Again if you're coming from abroad, you'll probably want to open a bank account, and perhaps acquire a credit card. One important reason to have a bank account is that salary cheques generally are `crossed', meaning that they bear the endorsement `account payee only' and therefore cannot be cashed but must be deposited to a bank account. These days, most people choose to be paid by electronic funds transfer rather than by cheque, but this method again requires the payee to hold a bank account. If you're used to the rampant sharing of financial information that takes place in the United States, you may be pleasantly surprised by the high level of privacy afforded by the Data Protection Act in the UK. It doesn't prevent a credit file being maintained on you, but it does ensure that the only private purpose for which this information can be used is the extension of credit by a financial institution. One difficulty that you may encounter is that you need proof of address in order to open a bank account, but in many cases you need to show proof of a bank account before anyone will let you a room! The way to get round this catch-22 is to have your employer write a letter of introduction to the bank, and then to give the bank your business address for correspondence. Barclays bank will accept such a letter of introduction, though since there's some very specific language that it must contain it's best to ask at the bank in advance.

WHERE TO EAT
Carlos's, on Mill Road in Petersfield, is hands-down the best kebab shop in Cambridge. Some people like Gardie's (officially "The Gardenia") in Rose Crescent just north of the market square, but I find their portions too small and their prices too high. When you go to Carlos's you stand a good chance of actually being served by Carlos, and if you go there with any regularity you'll get to know him. This is important since if you're a regular he'll give you a fried potato to munch as you wait for your food, and tell you all about the old country (Turkey).

Absolutely the best Tandoori in Cambridge is Curry Queen, also on Mill Road. This is the only place I've seen in Cambridge where if you ask for your food really hot, you will in fact be served something that'll take the roof off your mouth.

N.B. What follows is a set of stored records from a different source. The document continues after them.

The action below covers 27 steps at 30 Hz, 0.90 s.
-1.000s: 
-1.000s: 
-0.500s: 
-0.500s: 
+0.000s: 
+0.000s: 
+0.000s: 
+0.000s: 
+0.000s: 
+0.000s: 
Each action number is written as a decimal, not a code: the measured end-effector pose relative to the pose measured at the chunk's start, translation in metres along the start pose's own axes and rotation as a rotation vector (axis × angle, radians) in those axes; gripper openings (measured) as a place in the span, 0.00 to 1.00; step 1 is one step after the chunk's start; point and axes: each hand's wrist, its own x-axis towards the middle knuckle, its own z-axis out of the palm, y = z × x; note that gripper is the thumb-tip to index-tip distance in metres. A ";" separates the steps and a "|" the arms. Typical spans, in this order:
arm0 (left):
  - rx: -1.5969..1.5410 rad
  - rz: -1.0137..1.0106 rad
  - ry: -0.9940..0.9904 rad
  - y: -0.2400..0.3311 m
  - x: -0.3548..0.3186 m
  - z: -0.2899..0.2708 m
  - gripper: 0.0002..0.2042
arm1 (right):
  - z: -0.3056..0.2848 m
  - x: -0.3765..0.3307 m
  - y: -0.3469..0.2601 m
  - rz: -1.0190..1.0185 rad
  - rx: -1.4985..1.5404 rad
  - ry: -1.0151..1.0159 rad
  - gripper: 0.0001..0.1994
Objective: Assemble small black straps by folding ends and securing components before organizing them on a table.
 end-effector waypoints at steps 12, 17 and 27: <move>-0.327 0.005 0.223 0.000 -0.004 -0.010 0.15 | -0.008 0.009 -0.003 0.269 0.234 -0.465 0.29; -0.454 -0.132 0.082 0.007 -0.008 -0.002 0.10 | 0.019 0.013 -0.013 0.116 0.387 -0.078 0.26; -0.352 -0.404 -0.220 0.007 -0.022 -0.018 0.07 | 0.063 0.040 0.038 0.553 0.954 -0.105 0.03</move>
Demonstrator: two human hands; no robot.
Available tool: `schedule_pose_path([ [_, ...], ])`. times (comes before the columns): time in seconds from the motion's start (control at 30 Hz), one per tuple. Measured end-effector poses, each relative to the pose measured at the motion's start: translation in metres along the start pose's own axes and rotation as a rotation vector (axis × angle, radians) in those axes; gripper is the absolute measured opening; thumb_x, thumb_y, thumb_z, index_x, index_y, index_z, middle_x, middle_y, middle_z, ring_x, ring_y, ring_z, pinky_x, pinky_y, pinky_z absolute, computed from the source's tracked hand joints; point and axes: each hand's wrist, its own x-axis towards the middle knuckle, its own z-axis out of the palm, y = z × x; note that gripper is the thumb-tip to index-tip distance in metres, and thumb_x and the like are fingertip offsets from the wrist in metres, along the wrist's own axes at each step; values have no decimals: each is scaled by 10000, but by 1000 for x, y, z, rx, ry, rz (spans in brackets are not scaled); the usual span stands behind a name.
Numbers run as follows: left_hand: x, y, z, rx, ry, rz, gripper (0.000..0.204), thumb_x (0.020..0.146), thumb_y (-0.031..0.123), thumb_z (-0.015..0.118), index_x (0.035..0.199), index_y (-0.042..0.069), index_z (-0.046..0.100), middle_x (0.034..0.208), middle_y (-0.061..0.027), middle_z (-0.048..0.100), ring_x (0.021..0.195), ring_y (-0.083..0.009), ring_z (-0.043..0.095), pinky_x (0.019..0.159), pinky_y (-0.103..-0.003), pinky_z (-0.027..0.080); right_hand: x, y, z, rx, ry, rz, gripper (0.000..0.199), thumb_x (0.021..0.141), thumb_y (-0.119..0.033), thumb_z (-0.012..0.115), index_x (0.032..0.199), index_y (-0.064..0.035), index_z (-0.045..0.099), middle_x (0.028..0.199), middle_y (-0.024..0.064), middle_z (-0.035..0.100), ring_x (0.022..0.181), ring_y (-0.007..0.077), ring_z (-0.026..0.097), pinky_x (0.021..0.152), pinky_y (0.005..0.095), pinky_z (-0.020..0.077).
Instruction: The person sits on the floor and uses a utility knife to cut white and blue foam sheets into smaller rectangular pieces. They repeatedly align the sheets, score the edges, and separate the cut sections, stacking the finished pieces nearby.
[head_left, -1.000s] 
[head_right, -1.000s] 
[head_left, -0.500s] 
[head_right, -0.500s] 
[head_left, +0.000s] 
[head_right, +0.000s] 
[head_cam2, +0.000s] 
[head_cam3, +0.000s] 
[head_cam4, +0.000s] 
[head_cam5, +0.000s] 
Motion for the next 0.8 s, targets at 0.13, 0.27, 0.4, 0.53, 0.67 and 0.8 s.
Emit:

A nice coffee shop is CB1, again on Mill Road. They have network, and games, and books, though as it's a small shopfront the selection of the latter is not large. CB1 hosts poetry readings on some Tuesdays, sometimes with poets visiting from London and elsewhere, sometimes with an open microphone. CB1's sister establishment, CB2, is on Norfolk Street just across East Road from the Grafton Centre and is a more upscale bistro. Unlike CB1, CB2 has main meals, and wireless.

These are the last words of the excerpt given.